Sounds like you have the energy thing lined out. One thing you may want to look into is that most pellet stoves need electricity to feed the pellets. Some pellet stoves also burn wood and I don't know which model you have. Read the manual and ask the installer about your appliance.

One answer to your electricity problem would be an inverter and battery bank. Another answer would be a generator and since you have propane on site I suggest a propane fired generator. You should be able to find information about both these options on other threads by doing a search here.


----------



## grakita (Dec 13, 2013)

Genevieve said:


> When you say farm do you have animals? If so you'll need enough feed and bedding to get them thru the cold months. Also enough food for yourself stocked. Also water. How do you heat the house and such? If wood make sure you have enough cords of wood stocked the same for propane. Make sure you get your tanks filled as soon as possible. According to all the reports I'm seeing it's gonna be a cold one so extra fuel for however you heat the place would be a good idea if you can get it.
> Do you have a generator in case the power goes out? If so find the manual or look online to see what maintenance needs to be done to it and give it a try. Also make sure you have fuel for it. Extra would be nice to have also. If you don't know how to get it started....learn.
> 
> How do you get out of the snow? plow on a tractor or a truck? Learn how to run it. Hopefully it's not one of those kind that you need to know how to fly an f16 to run it
> ...


Thanks for the vote of confidence. I am also living my worst nightmare. I grew up back east on the DELMARVA peninsula. Laurel DE to be exact then went in the AF and ended up in Omaha. We have never been here thru the winter so it will be interesting.


----------



## PamsPride (Dec 21, 2010)

I am so sorry for your loss! 

Have you considered selling the farm and either moving back to the Omaha place or another place closer to family?


----------



## grakita (Dec 13, 2013)

LincTex said:


> First - Find a good financial planner and set up an appointment to discuss what kind of budget you can come up with that is realistic to live on.
> 
> Second - make categories of all the things you need to live, one at a time. house, car, land, food, heat, etc.
> 
> ...


LinTex, I have always loved your posts, you are great.

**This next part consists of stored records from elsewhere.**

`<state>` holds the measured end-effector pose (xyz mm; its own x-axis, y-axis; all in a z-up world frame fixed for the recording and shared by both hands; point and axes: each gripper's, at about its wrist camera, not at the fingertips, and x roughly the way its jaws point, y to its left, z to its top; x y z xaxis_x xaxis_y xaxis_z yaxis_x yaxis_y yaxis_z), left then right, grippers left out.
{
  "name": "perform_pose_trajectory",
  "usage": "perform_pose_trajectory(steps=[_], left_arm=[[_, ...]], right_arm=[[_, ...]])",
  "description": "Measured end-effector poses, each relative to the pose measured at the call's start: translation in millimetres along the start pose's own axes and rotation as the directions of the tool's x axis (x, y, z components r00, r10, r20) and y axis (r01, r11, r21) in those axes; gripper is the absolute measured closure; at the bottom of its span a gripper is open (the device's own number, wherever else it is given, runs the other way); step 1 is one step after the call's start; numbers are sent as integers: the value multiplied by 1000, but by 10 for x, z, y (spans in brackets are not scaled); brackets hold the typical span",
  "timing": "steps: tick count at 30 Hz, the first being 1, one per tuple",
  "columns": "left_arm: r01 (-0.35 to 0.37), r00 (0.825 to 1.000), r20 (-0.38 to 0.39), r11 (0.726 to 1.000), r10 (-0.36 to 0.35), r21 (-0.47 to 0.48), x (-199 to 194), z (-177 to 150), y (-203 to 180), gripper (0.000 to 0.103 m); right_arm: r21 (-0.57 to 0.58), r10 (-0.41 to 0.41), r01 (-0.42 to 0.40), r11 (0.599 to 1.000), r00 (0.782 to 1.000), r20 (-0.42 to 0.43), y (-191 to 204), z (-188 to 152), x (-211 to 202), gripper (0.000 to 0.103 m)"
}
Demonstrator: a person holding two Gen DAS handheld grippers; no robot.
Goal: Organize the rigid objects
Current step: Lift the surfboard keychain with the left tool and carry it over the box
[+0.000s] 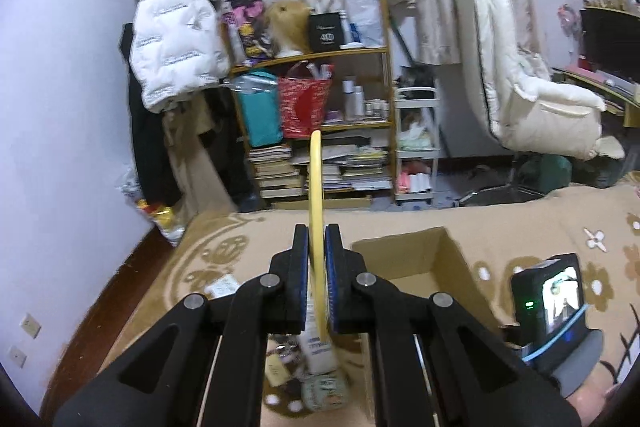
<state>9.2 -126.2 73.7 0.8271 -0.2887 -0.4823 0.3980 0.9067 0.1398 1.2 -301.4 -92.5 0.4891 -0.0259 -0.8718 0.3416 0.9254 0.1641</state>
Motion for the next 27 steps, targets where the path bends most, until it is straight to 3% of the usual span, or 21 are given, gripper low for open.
perform_pose_trajectory(steps=[7,14,17,21,27], left_arm=[[68,994,-86,998,-69,-11,165,-225,-253,96],[113,971,-208,993,-120,-47,491,-553,-374,96],[141,959,-234,986,-159,-91,597,-667,-347,96],[112,956,-262,991,-128,-73,680,-758,-353,95],[138,952,-264,987,-153,-77,658,-740,-311,91]], right_arm=[[1,0,0,1000,1000,-1,-1,15,-2,93],[2,1,-1,1000,1000,-1,-4,19,-1,93],[3,1,-1,1000,1000,-1,-5,19,0,93],[2,1,-1,1000,1000,-1,-5,19,0,93],[2,3,-3,1000,1000,-1,-8,24,0,93]])
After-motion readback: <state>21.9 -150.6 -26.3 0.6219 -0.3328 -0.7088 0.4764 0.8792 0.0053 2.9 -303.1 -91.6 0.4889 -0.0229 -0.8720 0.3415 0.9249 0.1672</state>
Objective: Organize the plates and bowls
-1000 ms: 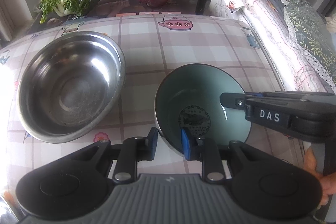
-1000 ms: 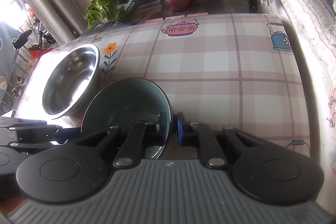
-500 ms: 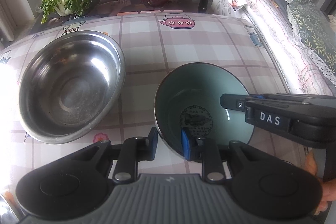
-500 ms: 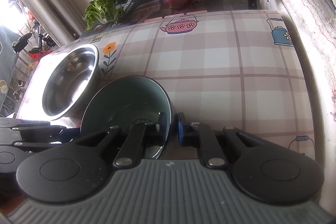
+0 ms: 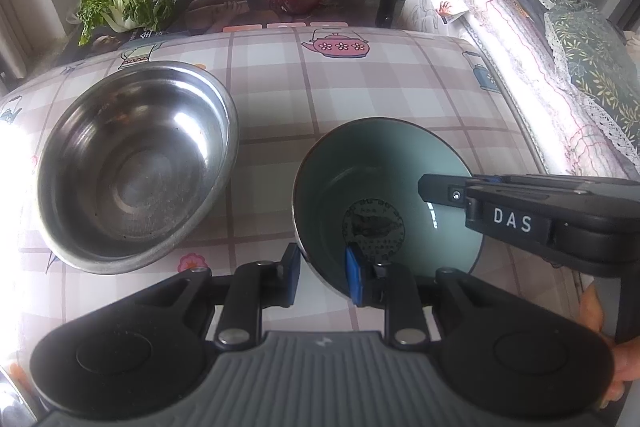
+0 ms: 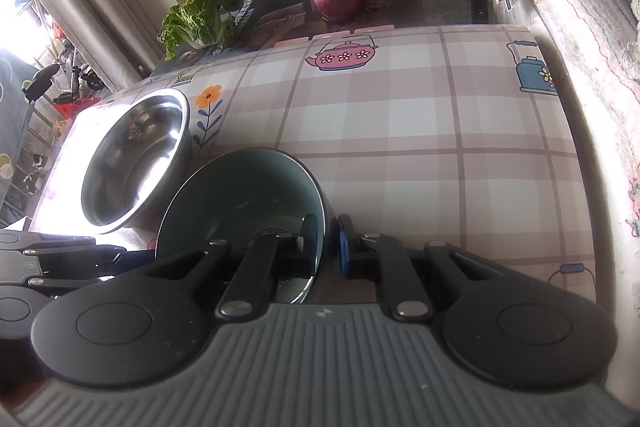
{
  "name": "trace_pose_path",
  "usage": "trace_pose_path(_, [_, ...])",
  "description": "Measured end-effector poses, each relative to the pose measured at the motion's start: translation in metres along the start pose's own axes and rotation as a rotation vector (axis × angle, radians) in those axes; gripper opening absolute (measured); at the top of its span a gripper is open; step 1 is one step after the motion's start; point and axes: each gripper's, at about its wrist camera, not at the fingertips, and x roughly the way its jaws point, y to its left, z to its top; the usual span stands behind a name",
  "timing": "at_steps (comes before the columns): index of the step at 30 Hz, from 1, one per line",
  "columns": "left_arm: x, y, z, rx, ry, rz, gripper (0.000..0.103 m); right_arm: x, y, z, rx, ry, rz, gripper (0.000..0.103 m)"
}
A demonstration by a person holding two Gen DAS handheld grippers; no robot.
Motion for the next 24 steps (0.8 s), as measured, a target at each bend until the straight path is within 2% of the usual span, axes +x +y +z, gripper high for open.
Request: trace_pose_path(24, [-0.036, 0.0, 0.007, -0.011, -0.063, -0.001, 0.024, -0.029, 0.01, 0.012, -0.013, -0.047, 0.013, 0.01])
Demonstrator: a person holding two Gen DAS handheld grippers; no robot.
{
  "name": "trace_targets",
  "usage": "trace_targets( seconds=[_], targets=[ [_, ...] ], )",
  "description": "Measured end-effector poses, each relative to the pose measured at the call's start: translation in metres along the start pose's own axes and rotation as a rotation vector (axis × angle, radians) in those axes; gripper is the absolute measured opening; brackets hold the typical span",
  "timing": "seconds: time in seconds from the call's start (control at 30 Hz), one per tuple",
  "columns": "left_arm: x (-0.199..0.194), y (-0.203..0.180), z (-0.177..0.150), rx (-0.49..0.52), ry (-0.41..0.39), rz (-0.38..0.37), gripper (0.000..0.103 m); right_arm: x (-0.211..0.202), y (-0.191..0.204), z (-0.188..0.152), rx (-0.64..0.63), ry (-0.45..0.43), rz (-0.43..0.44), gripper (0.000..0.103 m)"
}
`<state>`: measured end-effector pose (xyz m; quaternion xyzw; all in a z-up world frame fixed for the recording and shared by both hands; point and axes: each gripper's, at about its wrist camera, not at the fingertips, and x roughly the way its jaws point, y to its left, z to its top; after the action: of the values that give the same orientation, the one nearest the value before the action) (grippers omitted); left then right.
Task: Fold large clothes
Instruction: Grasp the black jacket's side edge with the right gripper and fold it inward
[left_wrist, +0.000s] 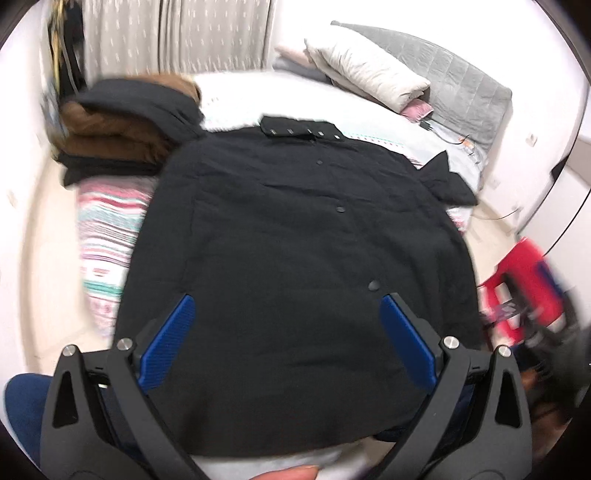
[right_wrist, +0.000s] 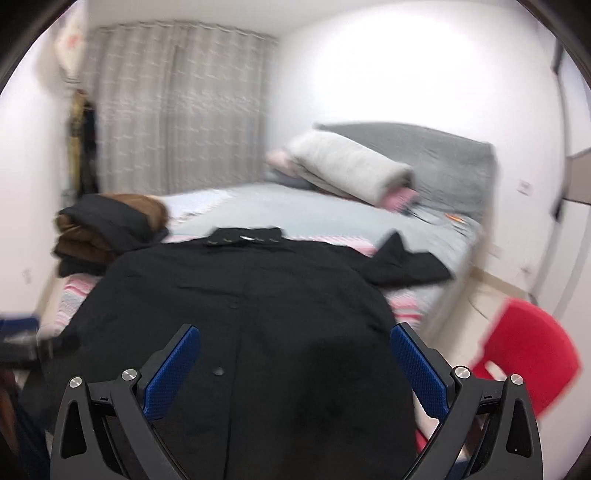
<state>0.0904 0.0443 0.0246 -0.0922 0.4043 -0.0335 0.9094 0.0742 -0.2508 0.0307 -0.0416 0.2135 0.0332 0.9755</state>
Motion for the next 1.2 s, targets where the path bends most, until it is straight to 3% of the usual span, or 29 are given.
trace_targets(
  seconds=[0.13, 0.2, 0.37, 0.4, 0.5, 0.53, 0.6, 0.67, 0.8, 1.0, 1.13, 1.2],
  targets=[
    [0.023, 0.010, 0.026, -0.001, 0.026, 0.026, 0.100, 0.069, -0.014, 0.010, 0.015, 0.179, 0.022, 0.103],
    [0.037, 0.017, 0.045, -0.004, 0.040, 0.030, 0.100, 0.097, -0.042, 0.021, 0.112, 0.246, 0.068, 0.103],
    [0.080, 0.052, 0.093, -0.184, 0.034, 0.020, 0.102, 0.195, -0.149, 0.059, 0.411, 0.401, 0.158, 0.103],
    [0.101, 0.058, 0.098, -0.205, 0.075, 0.023, 0.102, 0.215, -0.168, 0.063, 0.455, 0.428, 0.159, 0.103],
    [0.176, 0.063, 0.093, -0.161, 0.302, -0.106, 0.101, 0.279, -0.237, 0.049, 0.597, 0.518, 0.050, 0.103],
    [0.193, 0.066, 0.089, -0.142, 0.320, -0.066, 0.099, 0.296, -0.256, 0.041, 0.653, 0.539, 0.030, 0.103],
    [0.211, 0.073, 0.079, -0.149, 0.321, 0.001, 0.099, 0.319, -0.291, 0.017, 0.819, 0.539, 0.051, 0.101],
    [0.218, 0.074, 0.080, -0.165, 0.328, -0.010, 0.099, 0.336, -0.321, -0.002, 0.943, 0.525, 0.050, 0.094],
    [0.210, 0.065, 0.093, -0.106, 0.194, -0.002, 0.099, 0.366, -0.356, -0.003, 1.004, 0.464, 0.032, 0.093],
    [0.232, 0.059, 0.086, -0.090, 0.239, 0.040, 0.099, 0.417, -0.372, -0.014, 1.048, 0.473, 0.021, 0.083],
    [0.235, 0.056, 0.085, -0.041, 0.232, 0.068, 0.099, 0.417, -0.396, -0.026, 1.147, 0.395, 0.028, 0.077],
    [0.237, 0.055, 0.085, -0.039, 0.231, 0.069, 0.099, 0.413, -0.408, -0.030, 1.216, 0.352, 0.026, 0.064]
  ],
)
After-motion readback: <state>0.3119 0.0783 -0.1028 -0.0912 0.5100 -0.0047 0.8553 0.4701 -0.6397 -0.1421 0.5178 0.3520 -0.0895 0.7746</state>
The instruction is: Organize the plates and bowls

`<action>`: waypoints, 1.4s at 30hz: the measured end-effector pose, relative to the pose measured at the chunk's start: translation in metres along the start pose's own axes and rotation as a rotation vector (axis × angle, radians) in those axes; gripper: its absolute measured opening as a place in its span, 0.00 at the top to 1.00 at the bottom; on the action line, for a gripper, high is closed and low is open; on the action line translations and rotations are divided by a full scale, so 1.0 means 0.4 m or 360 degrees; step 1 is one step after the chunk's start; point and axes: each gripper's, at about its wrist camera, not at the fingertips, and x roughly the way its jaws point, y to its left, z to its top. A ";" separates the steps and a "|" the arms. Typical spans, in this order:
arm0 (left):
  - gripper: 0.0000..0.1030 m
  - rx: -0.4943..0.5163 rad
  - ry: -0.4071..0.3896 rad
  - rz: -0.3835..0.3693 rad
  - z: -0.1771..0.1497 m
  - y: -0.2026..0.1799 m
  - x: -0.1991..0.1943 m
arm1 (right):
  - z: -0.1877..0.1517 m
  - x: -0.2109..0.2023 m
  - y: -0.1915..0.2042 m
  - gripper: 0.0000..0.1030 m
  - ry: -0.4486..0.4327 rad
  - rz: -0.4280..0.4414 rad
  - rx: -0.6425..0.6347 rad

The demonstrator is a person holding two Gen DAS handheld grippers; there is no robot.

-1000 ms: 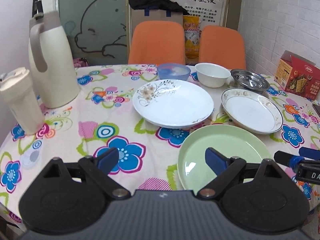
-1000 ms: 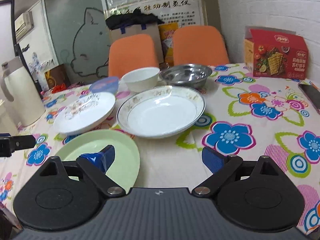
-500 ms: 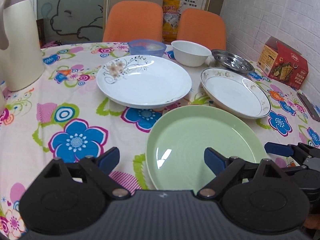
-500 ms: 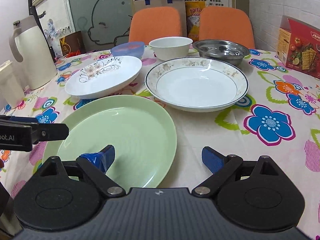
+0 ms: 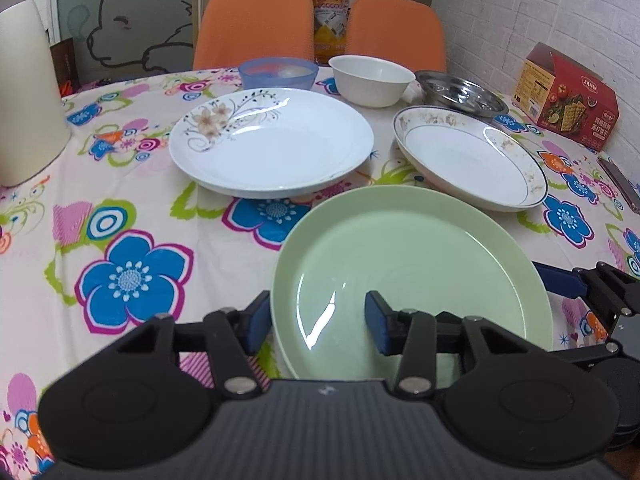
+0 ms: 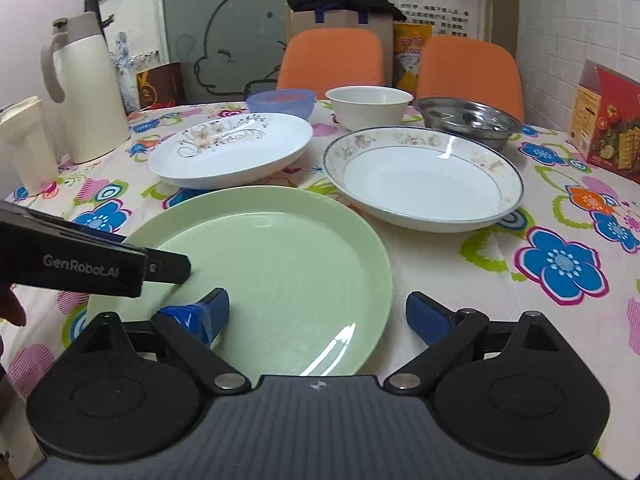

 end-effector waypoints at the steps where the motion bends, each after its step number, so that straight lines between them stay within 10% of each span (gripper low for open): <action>1: 0.58 0.0005 -0.0008 0.0027 -0.001 -0.004 0.000 | -0.004 -0.003 -0.002 0.24 -0.0018 0.0017 -0.0004; 7: 0.68 -0.0053 -0.0001 0.0113 0.001 0.003 -0.013 | -0.004 -0.021 0.000 0.50 -0.0060 -0.0038 0.0037; 20: 0.68 -0.0225 -0.0004 0.0323 -0.040 0.185 -0.117 | 0.025 -0.007 0.167 0.50 -0.0120 0.0215 -0.0021; 27: 0.68 -0.0207 -0.0006 0.0291 -0.033 0.162 -0.059 | 0.012 0.020 0.161 0.49 -0.0055 0.0129 -0.0058; 31: 0.39 -0.0210 -0.0034 0.0257 -0.025 0.193 -0.074 | 0.021 0.019 0.143 0.47 -0.0014 0.0206 -0.0040; 42: 0.38 -0.0256 -0.0088 0.0168 0.238 0.324 0.062 | 0.296 0.147 0.037 0.47 -0.0150 0.0197 -0.0061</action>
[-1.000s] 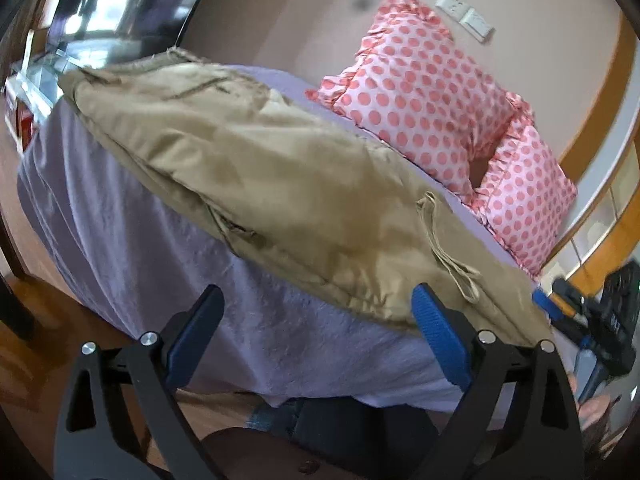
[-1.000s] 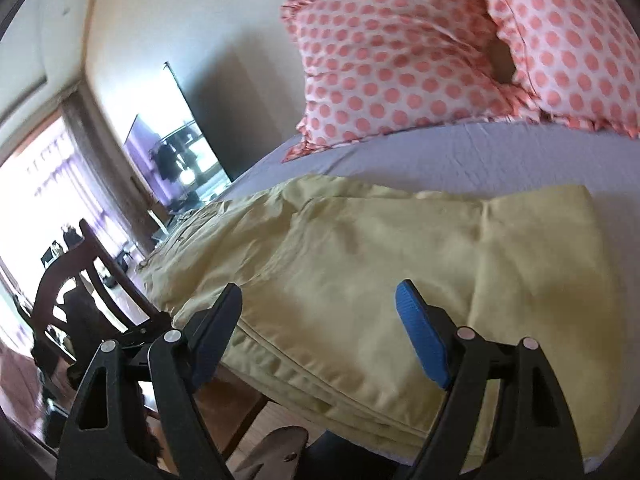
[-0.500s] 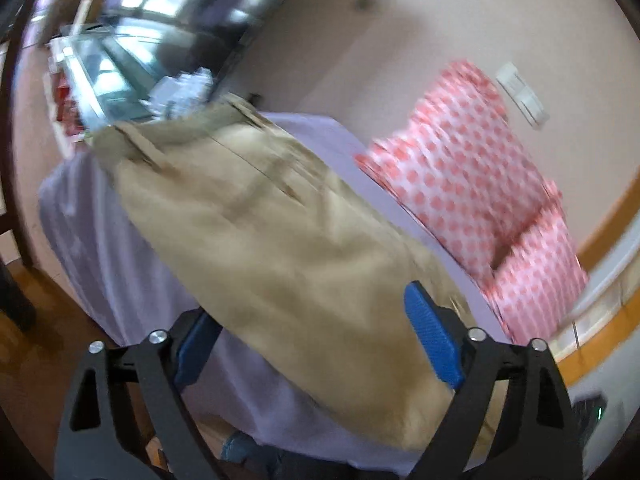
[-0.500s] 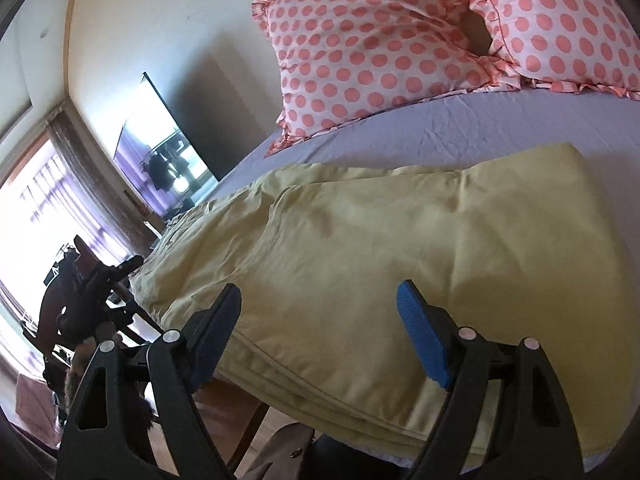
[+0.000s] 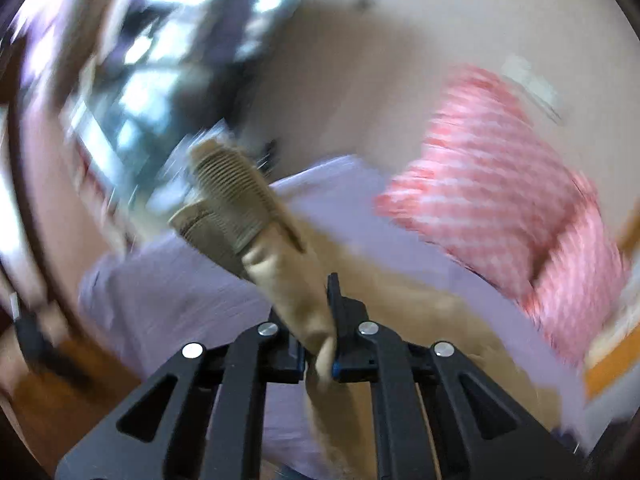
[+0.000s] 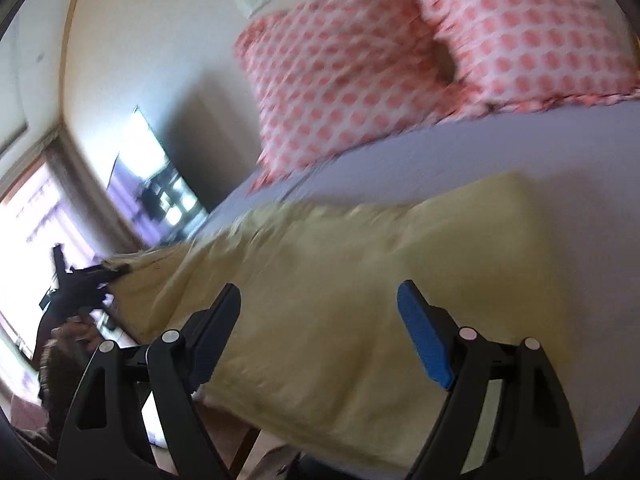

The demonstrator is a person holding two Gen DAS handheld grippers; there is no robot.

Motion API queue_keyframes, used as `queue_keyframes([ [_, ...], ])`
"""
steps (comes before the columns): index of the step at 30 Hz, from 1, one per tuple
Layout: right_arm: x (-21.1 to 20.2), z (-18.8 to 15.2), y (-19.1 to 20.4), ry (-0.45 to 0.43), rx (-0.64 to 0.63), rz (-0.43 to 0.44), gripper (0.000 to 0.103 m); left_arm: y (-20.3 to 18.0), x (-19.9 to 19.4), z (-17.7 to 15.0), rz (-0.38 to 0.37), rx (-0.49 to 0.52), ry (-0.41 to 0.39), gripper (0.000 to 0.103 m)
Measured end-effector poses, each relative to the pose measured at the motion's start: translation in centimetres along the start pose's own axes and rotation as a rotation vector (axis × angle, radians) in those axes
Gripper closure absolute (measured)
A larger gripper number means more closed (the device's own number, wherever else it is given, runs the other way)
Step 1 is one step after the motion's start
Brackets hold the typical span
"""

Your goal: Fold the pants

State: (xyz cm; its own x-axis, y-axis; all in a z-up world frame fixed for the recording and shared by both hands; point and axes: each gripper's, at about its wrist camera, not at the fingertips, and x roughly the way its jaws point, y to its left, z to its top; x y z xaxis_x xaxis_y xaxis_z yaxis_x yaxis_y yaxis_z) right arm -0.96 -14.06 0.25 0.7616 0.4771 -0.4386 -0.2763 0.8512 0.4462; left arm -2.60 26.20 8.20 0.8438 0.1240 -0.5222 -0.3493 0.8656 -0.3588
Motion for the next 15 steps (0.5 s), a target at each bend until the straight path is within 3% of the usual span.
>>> queue_keyframes([
  [4,-3.1,1.0,-3.8,-0.1,0.103,-0.086,0.021,-13.1,-2.6,-0.2,-0.165,0.337,-0.059,0.094],
  [7,-6.0,1.2,-6.8,-0.174,0.194,-0.154,0.021,-22.1,-3.9,-4.3,-0.363,0.562,-0.045,0.093],
  [9,-7.4,1.2,-8.0,-0.202,0.232,-0.187,0.021,-27.6,-3.5,-9.7,-0.463,0.744,0.005,0.092],
  [11,-8.3,1.0,-9.2,-0.212,0.268,-0.206,0.02,-30.3,-2.3,-14.8,-0.514,0.883,0.085,0.092],
  [14,-8.7,0.4,-10.9,-0.198,0.332,-0.188,0.02,-31.9,-0.1,-23.1,-0.537,1.095,0.244,0.09],
  [15,-8.4,0.4,-11.3,-0.185,0.35,-0.176,0.02,-31.7,-0.1,-25.0,-0.503,1.152,0.216,0.09],
])
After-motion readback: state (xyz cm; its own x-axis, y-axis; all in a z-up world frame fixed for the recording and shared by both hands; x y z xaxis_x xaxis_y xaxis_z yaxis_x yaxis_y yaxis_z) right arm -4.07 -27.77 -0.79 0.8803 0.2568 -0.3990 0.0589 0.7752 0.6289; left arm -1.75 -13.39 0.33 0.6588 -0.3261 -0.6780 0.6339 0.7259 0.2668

Budget - I am retired military, DAV, Ron had a small life ins policy, and as he is retired Civil Service I have his pension. I have managed our household budget for 25 years and we had very little debt some but not major. While I have a house I NEED sold I am fine financially

We had already contracted to have new windows installed as well as the basement waterproofed - already paid for. That will have all energy efficient windows so no actual storms.

Propane tank at 87% and contracted/prepaid for 1000 gal/lbs

Metal Roof - no idea of install date of expected life - will look into it.

Propane furnace and pellet stove for heat Cook on Propane so as long as I have propane in the tank should be fine. Also have many portable grills if worse comes to worse - I know not to use them in the house.

Electric lines - My main concern is the blower on the pellet stove, no ele no blower, same with the furnace. We had intended to put in a back up generator for emergency use but until everything falls out financially that is on hold - need suggestions. Light I can use oil lamps

Rural Water - no well pump

Taxes - at 573.00 per year this isn't a concern especially since my home in Omaha is at 4000 and change per year


----------



## grakita (Dec 13, 2013)

PamsPride said:


> I am so sorry for your loss!
> 
> Have you considered selling the farm and either moving back to the Omaha place or another place closer to family?


No this was his dream and I brought him back here for burial. He passed in Omaha as we were there for a Dr's appointment. Once I figure everything out and quit feeling sorry for myself and having a pity party I should be fine. This forum is great as everyone has been very helpful at getting me back on track.


----------



## cowboyhermit (Nov 10, 2012)

Really sorry to hear about your situation, as important as it is for us to have plans the universe sure has a way of showing us how much it thinks about them.

I have to say that it sure seems like you are doing a good job of taking care of things and not losing your head, I have seen others fall apart when faced with similar circumstances.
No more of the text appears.